◆ **Task details**:
In the listing, locate the line containing "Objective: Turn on", then quote it and all following lines exactly. Omit pictures.
*** Block opens ***
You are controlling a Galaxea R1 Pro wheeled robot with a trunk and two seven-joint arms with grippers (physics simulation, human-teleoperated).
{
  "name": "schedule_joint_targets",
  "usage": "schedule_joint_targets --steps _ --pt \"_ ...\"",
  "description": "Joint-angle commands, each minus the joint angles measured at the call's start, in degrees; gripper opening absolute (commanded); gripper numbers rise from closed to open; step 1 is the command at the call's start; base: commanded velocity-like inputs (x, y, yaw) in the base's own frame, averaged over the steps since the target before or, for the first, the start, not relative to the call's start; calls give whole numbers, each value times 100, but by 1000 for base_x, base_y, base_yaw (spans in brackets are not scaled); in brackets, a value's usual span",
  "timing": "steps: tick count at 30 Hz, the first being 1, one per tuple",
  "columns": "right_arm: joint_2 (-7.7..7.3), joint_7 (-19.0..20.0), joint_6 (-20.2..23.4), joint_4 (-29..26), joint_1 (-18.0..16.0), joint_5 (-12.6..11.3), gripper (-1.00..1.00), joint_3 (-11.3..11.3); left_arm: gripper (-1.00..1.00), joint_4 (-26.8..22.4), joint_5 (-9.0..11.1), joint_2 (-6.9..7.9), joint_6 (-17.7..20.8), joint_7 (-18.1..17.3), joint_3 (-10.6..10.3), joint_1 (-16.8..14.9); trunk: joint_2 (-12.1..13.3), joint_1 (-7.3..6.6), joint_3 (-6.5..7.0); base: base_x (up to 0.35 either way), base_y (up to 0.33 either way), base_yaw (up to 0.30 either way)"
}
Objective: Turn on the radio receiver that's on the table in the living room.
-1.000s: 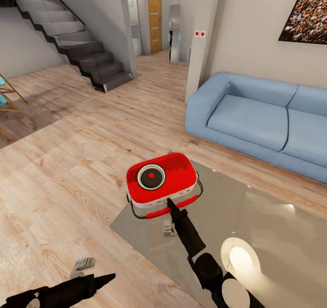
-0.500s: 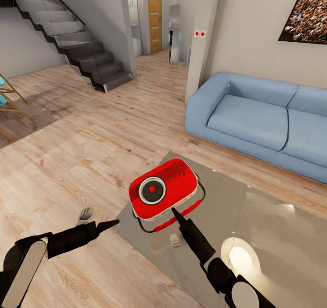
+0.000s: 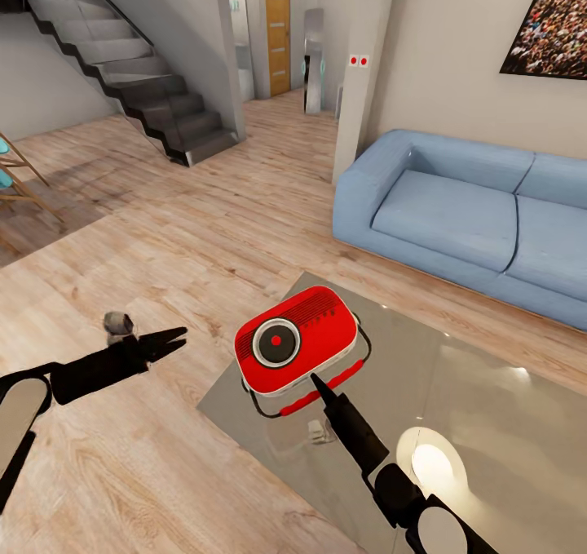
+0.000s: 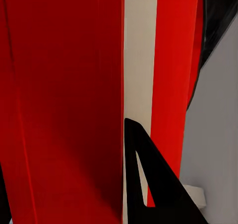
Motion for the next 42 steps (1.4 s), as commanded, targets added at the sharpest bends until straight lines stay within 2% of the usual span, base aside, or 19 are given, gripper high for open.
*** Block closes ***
◆ **Solved exercise**:
Objective: Turn on the radio receiver that's on the table in the living room.
-1.000s: 
-0.500s: 
+0.000s: 
+0.000s: 
Motion for the next 42 steps (1.4 s), as commanded, targets added at the sharpest bends until straight lines stay within 2% of the usual span, base aside, or 19 are given, gripper high for open.

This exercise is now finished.